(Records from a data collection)
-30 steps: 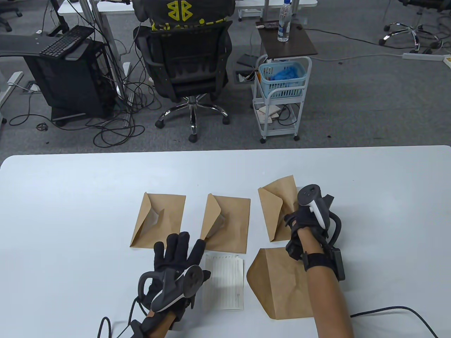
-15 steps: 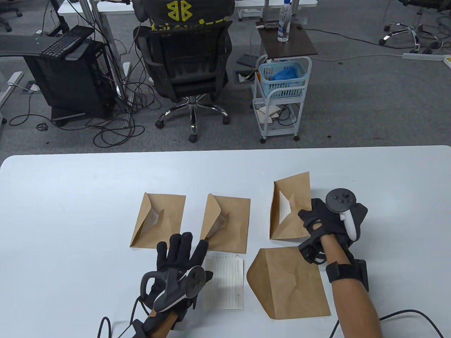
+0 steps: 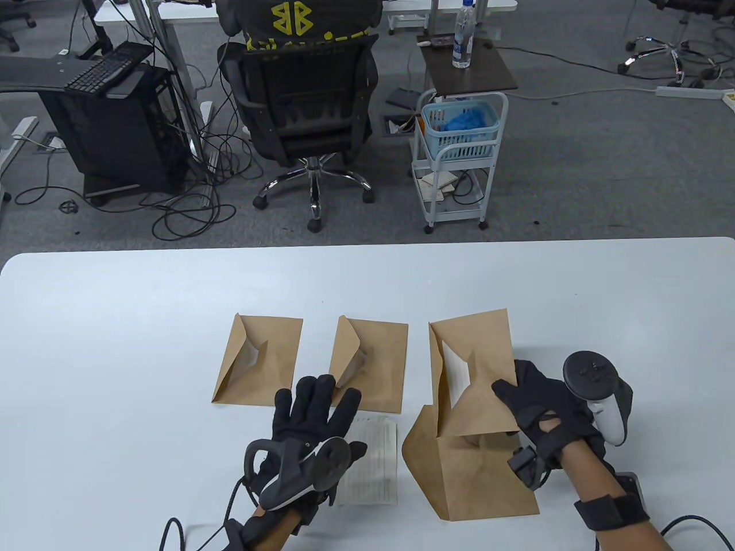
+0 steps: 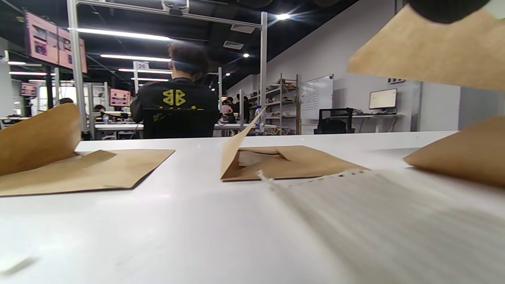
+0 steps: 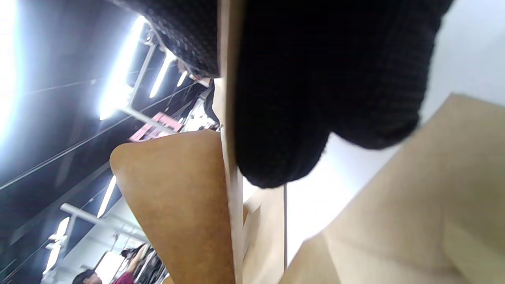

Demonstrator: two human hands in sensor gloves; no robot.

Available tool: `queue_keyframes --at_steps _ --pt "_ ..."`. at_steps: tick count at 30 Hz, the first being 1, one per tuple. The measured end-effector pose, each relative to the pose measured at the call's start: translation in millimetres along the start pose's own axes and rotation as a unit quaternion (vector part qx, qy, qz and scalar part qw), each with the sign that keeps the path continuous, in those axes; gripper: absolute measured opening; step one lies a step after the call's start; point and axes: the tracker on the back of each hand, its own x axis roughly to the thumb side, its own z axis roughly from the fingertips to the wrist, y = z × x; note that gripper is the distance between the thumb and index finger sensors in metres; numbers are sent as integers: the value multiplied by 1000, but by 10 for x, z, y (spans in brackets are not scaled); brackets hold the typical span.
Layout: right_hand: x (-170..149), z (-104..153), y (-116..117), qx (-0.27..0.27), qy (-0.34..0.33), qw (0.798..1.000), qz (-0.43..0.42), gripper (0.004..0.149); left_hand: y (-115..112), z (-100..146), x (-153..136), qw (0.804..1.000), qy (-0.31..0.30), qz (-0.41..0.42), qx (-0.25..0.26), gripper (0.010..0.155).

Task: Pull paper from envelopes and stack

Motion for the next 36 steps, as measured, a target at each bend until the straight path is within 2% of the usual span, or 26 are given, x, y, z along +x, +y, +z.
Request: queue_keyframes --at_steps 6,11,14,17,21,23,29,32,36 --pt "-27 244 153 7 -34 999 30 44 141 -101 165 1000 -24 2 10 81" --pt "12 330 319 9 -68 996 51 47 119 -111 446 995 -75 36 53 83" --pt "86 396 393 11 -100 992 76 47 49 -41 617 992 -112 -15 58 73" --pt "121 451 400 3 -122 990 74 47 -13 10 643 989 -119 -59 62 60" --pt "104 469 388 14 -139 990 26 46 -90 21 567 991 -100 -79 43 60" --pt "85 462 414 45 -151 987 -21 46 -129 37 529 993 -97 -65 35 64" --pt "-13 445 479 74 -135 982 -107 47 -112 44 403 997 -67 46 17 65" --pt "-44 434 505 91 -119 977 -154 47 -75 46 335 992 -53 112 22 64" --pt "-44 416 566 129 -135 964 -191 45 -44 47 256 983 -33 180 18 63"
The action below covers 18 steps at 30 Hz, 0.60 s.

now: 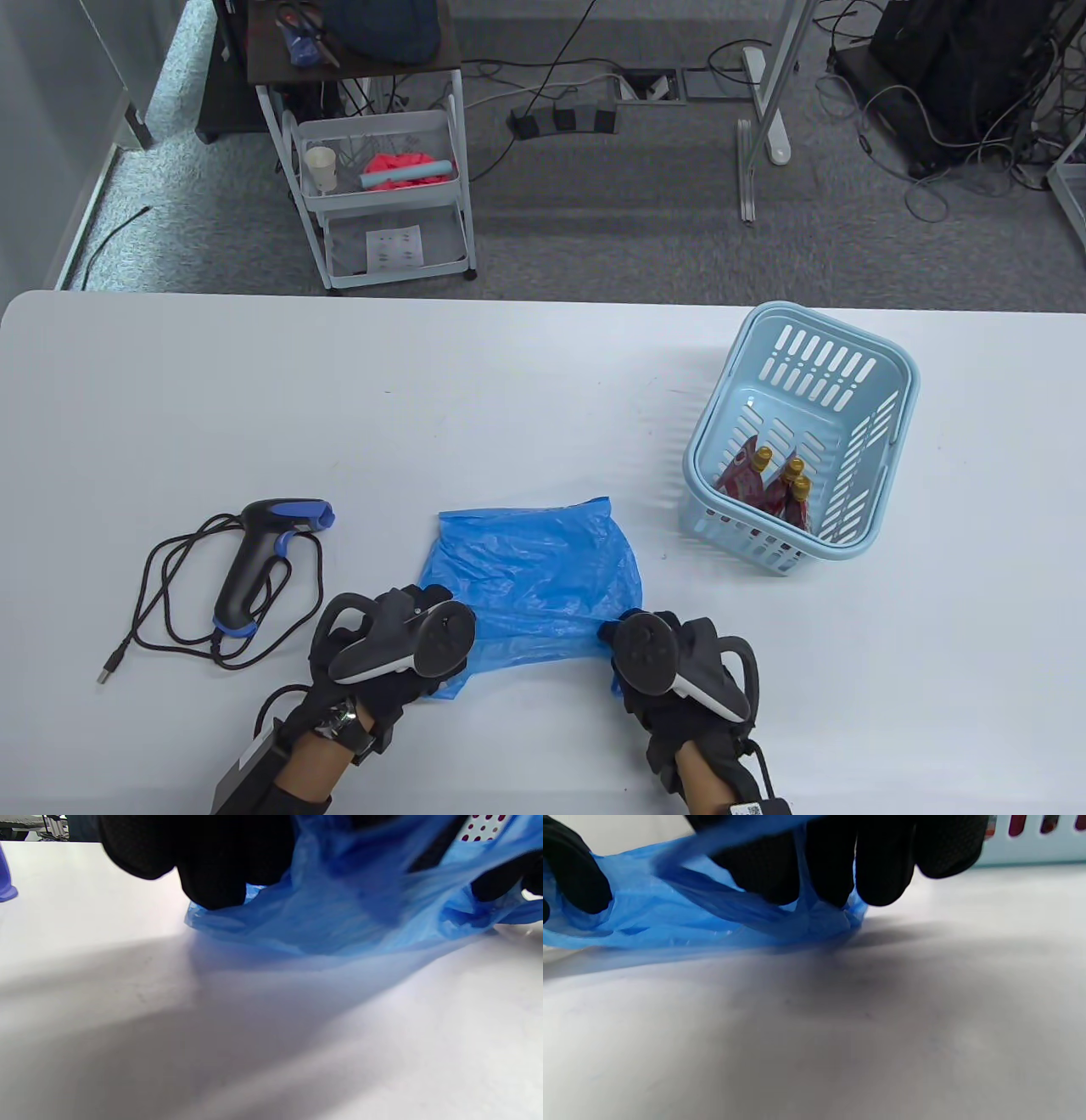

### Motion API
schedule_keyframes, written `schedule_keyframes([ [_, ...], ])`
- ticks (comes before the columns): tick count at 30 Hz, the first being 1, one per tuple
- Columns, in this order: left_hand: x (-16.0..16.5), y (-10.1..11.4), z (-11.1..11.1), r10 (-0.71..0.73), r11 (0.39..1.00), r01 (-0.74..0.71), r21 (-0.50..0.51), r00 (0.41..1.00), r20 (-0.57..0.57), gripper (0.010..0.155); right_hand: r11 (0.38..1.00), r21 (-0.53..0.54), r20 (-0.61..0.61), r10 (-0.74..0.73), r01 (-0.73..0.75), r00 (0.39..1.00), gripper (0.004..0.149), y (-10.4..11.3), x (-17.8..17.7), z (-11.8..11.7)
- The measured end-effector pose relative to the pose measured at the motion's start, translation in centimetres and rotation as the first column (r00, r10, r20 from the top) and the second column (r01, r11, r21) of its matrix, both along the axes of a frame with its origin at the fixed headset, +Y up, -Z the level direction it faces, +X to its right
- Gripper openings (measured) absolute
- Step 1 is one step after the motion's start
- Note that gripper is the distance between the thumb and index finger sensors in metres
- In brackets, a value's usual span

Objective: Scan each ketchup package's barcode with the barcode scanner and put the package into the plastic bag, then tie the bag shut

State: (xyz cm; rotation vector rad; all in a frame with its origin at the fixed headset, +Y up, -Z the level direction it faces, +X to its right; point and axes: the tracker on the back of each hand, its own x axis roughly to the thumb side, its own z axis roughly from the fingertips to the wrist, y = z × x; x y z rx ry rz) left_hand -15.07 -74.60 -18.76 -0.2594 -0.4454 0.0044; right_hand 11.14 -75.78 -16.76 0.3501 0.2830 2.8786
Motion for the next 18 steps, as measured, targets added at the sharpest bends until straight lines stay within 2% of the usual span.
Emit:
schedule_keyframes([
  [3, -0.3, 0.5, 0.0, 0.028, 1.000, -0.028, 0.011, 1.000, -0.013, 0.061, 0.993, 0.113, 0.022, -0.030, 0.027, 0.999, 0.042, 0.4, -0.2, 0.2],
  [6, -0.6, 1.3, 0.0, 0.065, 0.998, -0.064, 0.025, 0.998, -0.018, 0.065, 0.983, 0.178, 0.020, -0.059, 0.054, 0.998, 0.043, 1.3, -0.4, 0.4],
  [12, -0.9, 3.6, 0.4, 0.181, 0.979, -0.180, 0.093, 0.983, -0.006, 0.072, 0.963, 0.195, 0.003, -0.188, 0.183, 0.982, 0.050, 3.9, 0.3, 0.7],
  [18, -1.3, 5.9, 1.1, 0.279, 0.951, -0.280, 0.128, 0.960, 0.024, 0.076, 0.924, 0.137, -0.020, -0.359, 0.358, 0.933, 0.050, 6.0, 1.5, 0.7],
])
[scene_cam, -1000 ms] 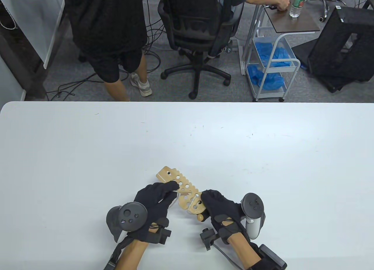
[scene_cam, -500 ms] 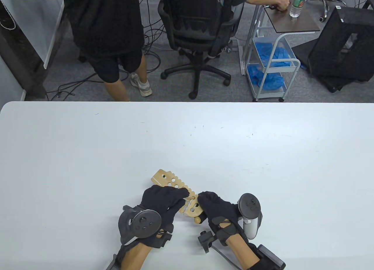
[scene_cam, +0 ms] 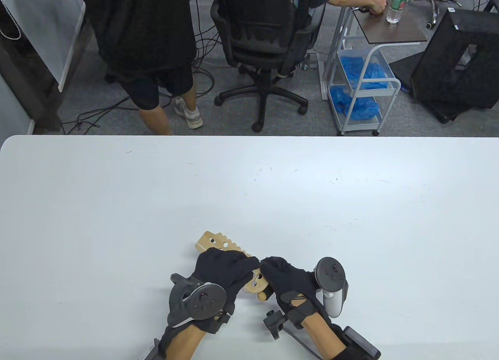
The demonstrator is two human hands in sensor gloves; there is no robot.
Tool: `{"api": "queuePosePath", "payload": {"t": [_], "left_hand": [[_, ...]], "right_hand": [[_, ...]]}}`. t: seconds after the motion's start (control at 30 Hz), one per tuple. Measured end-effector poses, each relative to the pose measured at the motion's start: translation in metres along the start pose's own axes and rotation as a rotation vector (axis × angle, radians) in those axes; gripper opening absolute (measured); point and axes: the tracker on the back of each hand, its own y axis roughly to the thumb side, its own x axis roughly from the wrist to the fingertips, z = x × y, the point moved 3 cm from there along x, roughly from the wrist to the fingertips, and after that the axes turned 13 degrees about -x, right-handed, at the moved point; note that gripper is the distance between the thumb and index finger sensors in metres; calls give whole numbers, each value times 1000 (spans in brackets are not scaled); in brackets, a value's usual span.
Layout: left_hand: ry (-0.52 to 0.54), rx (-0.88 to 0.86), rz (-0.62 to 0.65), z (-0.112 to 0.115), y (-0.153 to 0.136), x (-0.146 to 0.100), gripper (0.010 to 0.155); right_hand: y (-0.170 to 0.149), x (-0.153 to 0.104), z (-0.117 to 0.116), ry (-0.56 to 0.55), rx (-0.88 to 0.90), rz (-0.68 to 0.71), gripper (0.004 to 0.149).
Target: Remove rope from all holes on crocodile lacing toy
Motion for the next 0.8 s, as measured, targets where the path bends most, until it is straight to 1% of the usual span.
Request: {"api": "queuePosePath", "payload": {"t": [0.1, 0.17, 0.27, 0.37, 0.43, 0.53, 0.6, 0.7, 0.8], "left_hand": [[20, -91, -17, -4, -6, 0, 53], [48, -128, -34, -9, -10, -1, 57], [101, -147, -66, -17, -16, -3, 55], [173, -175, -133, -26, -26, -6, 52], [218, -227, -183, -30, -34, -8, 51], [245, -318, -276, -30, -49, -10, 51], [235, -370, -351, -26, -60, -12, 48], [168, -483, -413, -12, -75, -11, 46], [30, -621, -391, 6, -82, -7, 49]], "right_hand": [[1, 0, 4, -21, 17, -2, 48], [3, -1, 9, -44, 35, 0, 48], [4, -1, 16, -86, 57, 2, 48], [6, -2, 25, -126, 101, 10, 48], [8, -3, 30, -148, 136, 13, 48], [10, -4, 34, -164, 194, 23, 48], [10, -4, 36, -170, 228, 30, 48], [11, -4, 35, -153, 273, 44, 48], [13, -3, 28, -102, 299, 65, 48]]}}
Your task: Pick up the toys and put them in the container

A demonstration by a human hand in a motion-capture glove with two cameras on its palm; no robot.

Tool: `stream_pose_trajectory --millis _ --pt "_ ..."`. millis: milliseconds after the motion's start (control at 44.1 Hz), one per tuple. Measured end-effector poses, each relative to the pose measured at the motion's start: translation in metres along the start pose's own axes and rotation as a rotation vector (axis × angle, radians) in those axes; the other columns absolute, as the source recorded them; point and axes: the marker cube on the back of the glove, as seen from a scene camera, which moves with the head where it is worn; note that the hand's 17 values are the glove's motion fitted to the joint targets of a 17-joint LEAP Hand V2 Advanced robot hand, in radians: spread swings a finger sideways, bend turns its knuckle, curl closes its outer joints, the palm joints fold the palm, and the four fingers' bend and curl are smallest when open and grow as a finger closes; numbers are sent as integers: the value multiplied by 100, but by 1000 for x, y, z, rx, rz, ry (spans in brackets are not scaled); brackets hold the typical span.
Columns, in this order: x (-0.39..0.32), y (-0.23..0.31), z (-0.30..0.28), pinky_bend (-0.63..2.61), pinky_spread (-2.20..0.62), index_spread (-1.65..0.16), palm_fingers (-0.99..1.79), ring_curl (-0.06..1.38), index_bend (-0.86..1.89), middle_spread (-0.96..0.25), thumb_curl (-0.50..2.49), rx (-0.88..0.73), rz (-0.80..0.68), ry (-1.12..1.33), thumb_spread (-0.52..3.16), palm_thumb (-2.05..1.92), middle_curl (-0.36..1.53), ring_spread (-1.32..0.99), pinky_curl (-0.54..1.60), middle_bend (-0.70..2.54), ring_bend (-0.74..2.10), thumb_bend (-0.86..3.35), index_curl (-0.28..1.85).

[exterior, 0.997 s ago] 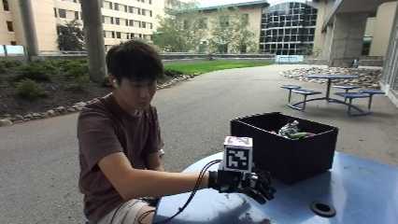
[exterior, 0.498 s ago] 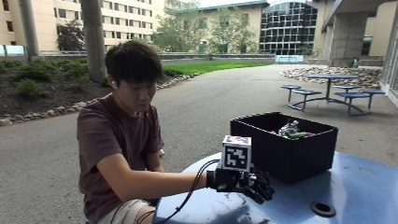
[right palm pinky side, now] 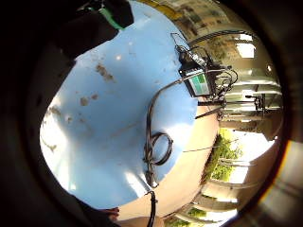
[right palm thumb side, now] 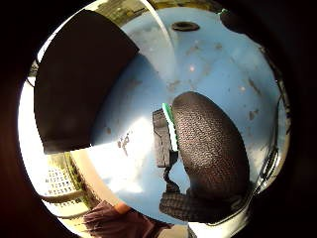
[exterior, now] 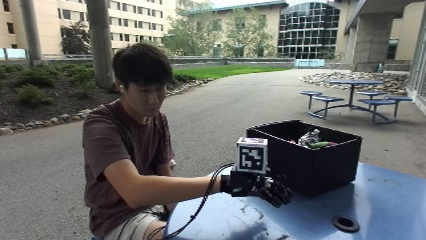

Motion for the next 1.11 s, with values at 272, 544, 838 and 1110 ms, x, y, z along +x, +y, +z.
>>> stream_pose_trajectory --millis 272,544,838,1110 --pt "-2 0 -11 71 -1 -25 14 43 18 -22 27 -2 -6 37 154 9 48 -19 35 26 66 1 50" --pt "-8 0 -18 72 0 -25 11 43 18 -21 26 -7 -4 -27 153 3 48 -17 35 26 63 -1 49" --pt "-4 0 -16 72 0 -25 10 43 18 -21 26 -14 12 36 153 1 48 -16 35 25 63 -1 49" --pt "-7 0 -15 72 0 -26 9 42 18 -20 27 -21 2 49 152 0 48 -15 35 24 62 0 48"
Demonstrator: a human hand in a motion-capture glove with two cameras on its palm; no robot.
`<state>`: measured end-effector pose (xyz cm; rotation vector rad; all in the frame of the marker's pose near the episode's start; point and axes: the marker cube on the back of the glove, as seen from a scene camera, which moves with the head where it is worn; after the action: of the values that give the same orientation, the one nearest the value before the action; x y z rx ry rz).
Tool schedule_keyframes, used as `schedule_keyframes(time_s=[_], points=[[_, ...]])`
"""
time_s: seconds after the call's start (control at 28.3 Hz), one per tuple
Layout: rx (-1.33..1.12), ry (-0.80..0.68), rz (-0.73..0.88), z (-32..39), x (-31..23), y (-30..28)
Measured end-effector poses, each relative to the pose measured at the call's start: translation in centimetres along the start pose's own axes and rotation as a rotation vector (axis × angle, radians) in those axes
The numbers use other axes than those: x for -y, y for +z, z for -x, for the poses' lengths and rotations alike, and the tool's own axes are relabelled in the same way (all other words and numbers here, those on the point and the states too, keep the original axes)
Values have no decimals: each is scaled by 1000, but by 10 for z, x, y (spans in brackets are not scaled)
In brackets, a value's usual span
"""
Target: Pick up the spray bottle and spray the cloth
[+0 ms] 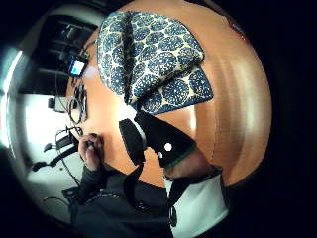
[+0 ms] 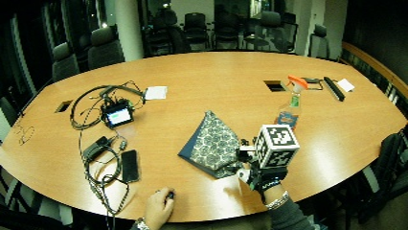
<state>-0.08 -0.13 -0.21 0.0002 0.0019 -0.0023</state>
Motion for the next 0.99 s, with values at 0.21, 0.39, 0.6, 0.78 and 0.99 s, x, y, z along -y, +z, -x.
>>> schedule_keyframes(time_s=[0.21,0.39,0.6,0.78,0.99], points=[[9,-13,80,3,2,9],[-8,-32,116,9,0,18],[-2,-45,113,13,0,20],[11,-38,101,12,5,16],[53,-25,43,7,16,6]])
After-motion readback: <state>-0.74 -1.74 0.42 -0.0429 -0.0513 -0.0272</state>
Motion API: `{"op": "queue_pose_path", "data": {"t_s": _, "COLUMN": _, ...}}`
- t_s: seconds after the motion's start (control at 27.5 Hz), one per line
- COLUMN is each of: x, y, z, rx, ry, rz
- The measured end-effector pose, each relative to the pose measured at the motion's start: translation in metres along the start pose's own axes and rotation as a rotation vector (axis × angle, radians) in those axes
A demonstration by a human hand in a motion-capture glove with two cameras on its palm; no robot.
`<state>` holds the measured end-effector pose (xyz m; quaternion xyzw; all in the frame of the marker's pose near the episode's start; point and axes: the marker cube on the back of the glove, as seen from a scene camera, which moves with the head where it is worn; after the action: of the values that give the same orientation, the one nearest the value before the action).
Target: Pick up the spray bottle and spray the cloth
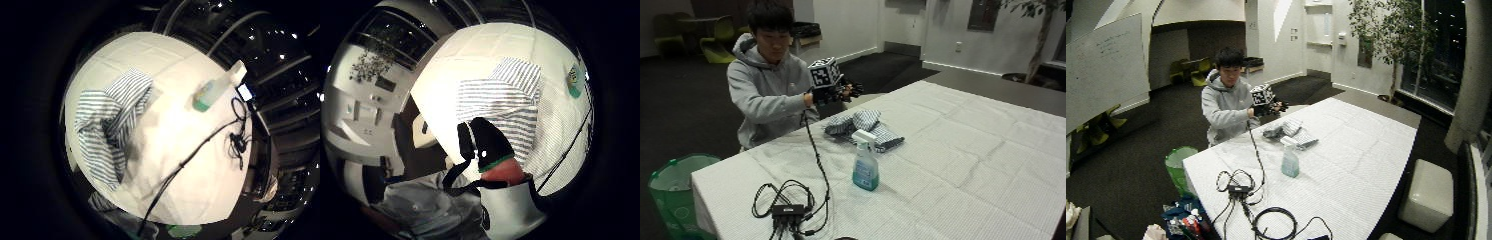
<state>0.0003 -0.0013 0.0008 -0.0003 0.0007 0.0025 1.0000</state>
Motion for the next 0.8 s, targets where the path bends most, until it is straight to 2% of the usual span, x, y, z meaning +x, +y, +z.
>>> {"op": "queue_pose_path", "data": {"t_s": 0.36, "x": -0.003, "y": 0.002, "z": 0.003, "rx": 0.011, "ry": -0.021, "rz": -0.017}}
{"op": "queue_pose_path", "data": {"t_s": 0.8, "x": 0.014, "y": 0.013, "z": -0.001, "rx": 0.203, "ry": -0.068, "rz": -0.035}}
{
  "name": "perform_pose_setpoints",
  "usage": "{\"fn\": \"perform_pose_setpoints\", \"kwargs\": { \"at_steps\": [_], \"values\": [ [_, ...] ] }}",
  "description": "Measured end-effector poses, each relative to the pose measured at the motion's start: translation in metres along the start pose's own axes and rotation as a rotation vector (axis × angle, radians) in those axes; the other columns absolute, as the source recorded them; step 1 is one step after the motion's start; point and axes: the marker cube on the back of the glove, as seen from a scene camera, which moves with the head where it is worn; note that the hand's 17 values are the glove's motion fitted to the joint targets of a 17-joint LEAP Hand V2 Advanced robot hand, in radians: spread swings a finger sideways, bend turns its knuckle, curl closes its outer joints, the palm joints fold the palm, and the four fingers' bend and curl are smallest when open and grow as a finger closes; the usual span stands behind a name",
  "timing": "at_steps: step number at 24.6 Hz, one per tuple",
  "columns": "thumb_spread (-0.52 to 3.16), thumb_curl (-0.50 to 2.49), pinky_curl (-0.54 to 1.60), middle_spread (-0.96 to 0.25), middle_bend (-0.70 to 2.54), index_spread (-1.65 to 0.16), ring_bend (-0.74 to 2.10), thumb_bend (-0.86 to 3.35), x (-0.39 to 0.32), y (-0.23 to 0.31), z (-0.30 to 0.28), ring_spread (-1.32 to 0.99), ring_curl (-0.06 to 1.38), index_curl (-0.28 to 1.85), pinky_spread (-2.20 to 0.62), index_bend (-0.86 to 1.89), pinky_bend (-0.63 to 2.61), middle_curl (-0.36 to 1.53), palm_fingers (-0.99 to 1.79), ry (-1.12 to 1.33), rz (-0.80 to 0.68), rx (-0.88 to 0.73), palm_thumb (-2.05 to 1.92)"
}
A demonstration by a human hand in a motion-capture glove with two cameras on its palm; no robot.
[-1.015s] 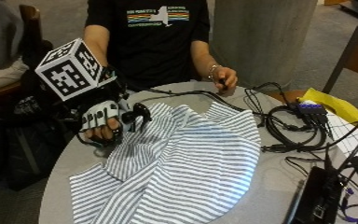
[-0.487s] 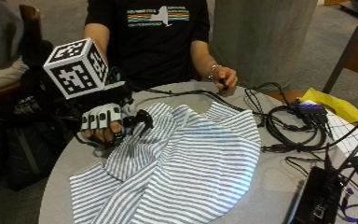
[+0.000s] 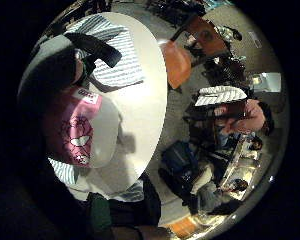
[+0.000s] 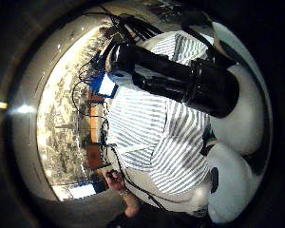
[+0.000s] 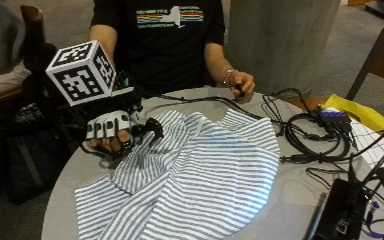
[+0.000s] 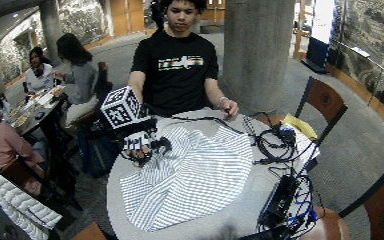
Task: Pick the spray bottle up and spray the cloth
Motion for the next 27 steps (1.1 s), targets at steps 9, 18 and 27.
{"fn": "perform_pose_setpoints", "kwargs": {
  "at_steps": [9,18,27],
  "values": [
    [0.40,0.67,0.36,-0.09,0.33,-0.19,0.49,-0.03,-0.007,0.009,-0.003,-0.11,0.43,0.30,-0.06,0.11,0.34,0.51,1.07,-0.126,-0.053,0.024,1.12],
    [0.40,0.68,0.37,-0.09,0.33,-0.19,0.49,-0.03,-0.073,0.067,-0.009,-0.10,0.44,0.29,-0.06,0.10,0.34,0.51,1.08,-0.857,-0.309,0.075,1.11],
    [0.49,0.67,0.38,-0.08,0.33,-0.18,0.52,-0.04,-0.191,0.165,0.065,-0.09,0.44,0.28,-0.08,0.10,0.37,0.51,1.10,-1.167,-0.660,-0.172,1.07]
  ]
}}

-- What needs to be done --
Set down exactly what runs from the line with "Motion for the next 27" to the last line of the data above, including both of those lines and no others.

-- Completed exercise --
Motion for the next 27 steps (1.1 s), targets at steps 9, 18 and 27.
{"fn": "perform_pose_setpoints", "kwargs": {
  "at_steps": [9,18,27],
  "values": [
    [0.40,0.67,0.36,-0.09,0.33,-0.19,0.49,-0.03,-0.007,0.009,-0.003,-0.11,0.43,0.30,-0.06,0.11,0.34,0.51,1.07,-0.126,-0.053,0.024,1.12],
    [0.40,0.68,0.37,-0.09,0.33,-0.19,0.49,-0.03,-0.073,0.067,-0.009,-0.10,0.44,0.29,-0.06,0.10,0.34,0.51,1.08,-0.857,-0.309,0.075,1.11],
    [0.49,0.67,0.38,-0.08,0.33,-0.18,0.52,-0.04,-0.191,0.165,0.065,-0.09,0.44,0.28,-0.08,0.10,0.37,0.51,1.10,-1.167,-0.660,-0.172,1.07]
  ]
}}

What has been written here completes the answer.